How Demon’s Souls Inspired Journey’s Gentle Social Systems
Long before he started working on The Journey,
Jenova Chen was, in his own words, “a rebel who wanted to do things that no one else wanted to do.” He started pursuing this goal as a college student with Cloud in 2005, a game about a hospital patient whose imagination takes him to the skies while his body stays in bed. With the formation of Thatgamecompany in 2006, he released Flow and Flower, equally wordless, emotional, and zen-like games that gained acclaim despite—or perhaps because of—their drastic differences from anything else available in the mainstream at the time. But Journey, which celebrates its tenth anniversary this weekend, has gone even further. While also an emotional, wordless, and beautiful adventure like its older siblings, Journey included a new element that they didn’t have: social play
In Journey, players are automatically
paired with another random player in the same area and can travel together. Although they cannot interact directly, players can use the enter button to issue a “chime” to each other, which players used to indicate where to go, what to do, or express joy or enthusiasm for overcoming obstacles. . The system has sparked countless stories of human bonding over the years of strangers helping each other. Chen told me that he heard from players who played the game dozens or even hundreds of times for the sole altruistic purpose of referring new players.

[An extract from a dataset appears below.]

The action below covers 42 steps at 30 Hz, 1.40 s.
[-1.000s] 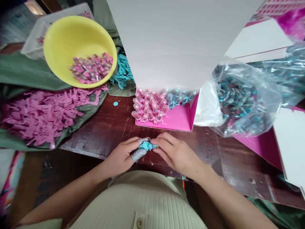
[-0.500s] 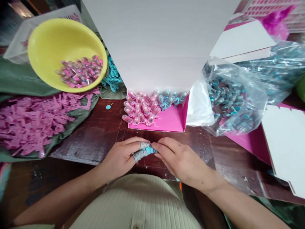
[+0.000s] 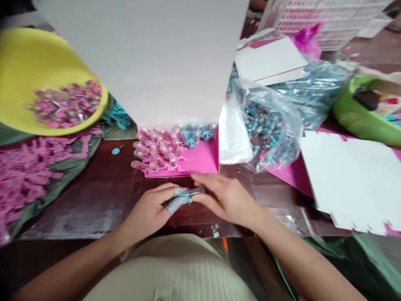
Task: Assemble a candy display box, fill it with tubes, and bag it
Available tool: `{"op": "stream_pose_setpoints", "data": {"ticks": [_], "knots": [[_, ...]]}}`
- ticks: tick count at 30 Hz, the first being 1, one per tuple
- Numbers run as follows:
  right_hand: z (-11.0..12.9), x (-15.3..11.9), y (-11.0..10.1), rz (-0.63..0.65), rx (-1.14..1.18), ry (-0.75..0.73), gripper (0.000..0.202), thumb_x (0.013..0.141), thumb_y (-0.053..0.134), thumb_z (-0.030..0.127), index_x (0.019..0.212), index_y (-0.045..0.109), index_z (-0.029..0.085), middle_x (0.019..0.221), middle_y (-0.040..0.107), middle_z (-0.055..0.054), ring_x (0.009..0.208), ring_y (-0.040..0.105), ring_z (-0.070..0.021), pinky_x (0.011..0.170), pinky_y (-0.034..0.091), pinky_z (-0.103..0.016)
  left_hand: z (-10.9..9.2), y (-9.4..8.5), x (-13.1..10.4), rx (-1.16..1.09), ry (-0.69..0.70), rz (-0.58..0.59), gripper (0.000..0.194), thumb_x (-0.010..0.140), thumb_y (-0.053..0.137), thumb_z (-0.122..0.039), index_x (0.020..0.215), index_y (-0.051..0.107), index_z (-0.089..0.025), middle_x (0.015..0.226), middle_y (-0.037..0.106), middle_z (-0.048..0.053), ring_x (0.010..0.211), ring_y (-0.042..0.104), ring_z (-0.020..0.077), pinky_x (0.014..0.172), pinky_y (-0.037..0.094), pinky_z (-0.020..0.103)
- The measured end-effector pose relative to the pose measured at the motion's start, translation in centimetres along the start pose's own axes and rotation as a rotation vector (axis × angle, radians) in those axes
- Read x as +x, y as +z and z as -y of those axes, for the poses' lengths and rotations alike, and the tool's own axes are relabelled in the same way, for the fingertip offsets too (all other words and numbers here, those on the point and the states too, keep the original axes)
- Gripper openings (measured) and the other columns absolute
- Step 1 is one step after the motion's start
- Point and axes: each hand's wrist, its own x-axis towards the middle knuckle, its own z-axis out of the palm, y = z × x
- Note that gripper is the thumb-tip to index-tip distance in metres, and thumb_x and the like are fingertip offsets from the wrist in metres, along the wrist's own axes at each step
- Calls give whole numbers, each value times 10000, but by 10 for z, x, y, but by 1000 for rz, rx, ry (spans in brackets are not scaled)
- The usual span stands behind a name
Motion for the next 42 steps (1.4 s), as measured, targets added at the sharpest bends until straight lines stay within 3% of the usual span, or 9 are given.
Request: {"op": "stream_pose_setpoints", "data": {"ticks": [3,6,10,13,20,27,34,40,42], "knots": [[-39,-9,-50,-200,-381,283,436,1030,511,416,1411,524,206,1242,669,-113,1003,692,-228,833,606,-391,-1,-4,5,-238,-113,45,216,965,529,-231,1050,728,-228,1012,747,34,929,688,185,840,532,300],[-93,-25,-80,-177,-726,541,385,1011,512,388,1298,639,165,1239,661,-180,1054,668,-343,832,575,-522,2,2,5,-408,-207,85,214,948,611,-338,1097,686,-205,1071,743,50,999,680,206,904,524,327],[-147,-33,-73,-12,-765,538,355,922,597,279,1260,666,194,1166,692,-163,1093,639,-381,829,556,-535,5,24,8,-501,-215,132,223,913,674,-347,1065,655,-186,1055,734,54,1003,673,207,936,505,339],[-158,-30,-67,14,-794,533,309,921,560,285,1202,679,233,1075,701,-130,1000,657,-352,765,569,-510,8,34,12,-472,-222,108,229,903,691,-376,1022,662,-183,995,734,44,949,671,199,913,502,335],[-91,-36,-72,-371,-458,417,305,966,551,418,1157,671,212,1036,661,-124,860,676,-282,705,585,-437,5,21,10,-584,-340,10,248,835,765,-386,911,687,-163,904,717,15,847,635,164,863,496,310],[-3,-22,-12,13,123,52,290,997,599,273,1284,579,244,1190,704,-75,1094,688,-211,920,587,-345,-8,24,23,-697,-325,-14,319,809,800,-424,1007,753,-179,956,750,22,893,665,181,930,521,339],[6,-14,1,7,78,-83,256,1003,548,174,1249,619,181,1178,681,-123,1135,653,-210,996,548,-351,-9,29,20,-469,-152,-93,244,882,724,-306,1103,743,-205,1067,768,21,978,686,210,937,527,337],[3,-14,5,89,358,267,338,1068,448,362,868,656,184,704,655,-1,602,612,-115,591,517,-233,-13,23,17,-96,23,-165,179,919,673,-263,1070,739,-195,1008,743,51,944,673,210,843,500,323],[1,-13,-6,66,423,256,295,1059,471,389,1007,685,192,766,683,-9,592,599,-112,563,507,-229,-18,17,23,-205,0,-136,208,910,689,-290,1093,725,-197,1033,751,49,962,681,215,868,507,331]]}}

The brilliant and, at the time, utterly new Journey social system was conceived from Chen’s declared rebellious spirit. In 2009, when Chen started working on Journey, he simultaneously oversaw the rise of Zynga as the dominant force in gaming. Looking at FarmVille and Zynga’s big promises of “social gaming,” he felt disappointed in the descriptor. “How is it social? It’s just an exchange of crops and numbers.
“Let me work on a game that is truly social, emotionally engaging, and where two people connect, bond, and care for each other,” he continues. “That’s what I consider social: a meaningful, emotional exchange between two people. Can we create a game that makes you feel it? I didn’t know how to do it, but we wanted to see if we could do something that people had never seen before.”
That’s what I consider social: a meaningful, emotional exchange between two people.
That’s also what Journey was doing: making these players feel vulnerable and tiny and the world filled with awe.
“Then we [said] The games felt like work because the boss said, “Soldier, your mission is to take over that hill and kill that boss.” With Journey, we wanted to capture that you don’t know what’s behind that hill. All information is shown to you; you will . Therefore its maintenance is relatively cheap and effortless. But nothing lasts forever.
When we transfer ourselves into a virtual world… all the moral values we have created for reality will be reset.
”
“One of the biggest challenges for video games is how can we keep this experience when Journey was originally made for the PlayStation 3 and then ported to the PlayStation 4, and now everyone is moving to the PlayStation 5? We can’t just keep porting these decades. – old games, huh? There won’t be a single Journey that can be played on the PlayStation very soon. And ports to PCs and mobile devices all have their pros and cons.”
But that day hasn’t arrived yet, and Chen is looking forward to the community gathering again next week to celebrate Journey’s 10th anniversary. When I asked Chen if he thinks Journey has made video games better in general, he said it’s not up to him to claim it anyway.
“[When you] trying to do something new, the first person is usually not the one who decides it, he says. – They simply [one] a person who contributes. If, after all, someone else did [the idea] successful, then we are happy to be among those who paved the way, and I think that Journey is just one stone in the history of the gaming environment, its evolution.
If you did something that you thought was perfect, how could you do something even better?
Chen says that even after ten years and one massive live-action game, if he made Journey for the first time today, he wouldn’t change a thing about it – a thought he admits is a little sad.
“If you did something that you thought was perfect, then how could you do something even better?”
Chen adds that he has received many letters of appreciation in addition to the critical praise and awards received by Journey, which helped him realize that his and his teammates’ efforts were recognized and worth it. He told me a specific story about how he heard that Journey was IGN Game of the Year 2012 from various employees while visiting family in Beijing.
“When I woke up, I saw the emails and thought, ‘What’s going on? Who are these people? Why are they so happy?” After I closed the computer, I couldn’t control my emotions, I had to get up, I looked out the window, it was snowing in Beijing, and at that time I just… I felt loved; I felt people from the other side. The Earths loved what you did, and as a result, I felt like you were loved a little, and it was a compelling experience for me.
“It just makes me feel thrilled and grateful for everyone who made me experience this. [Journey was] transformational. You can feel such bitterness in my early games like Flower and Journey when I was a rebellious young artist, but it’s a different person if you play Sky. Yes. Traveling was a significant milestone in my life.”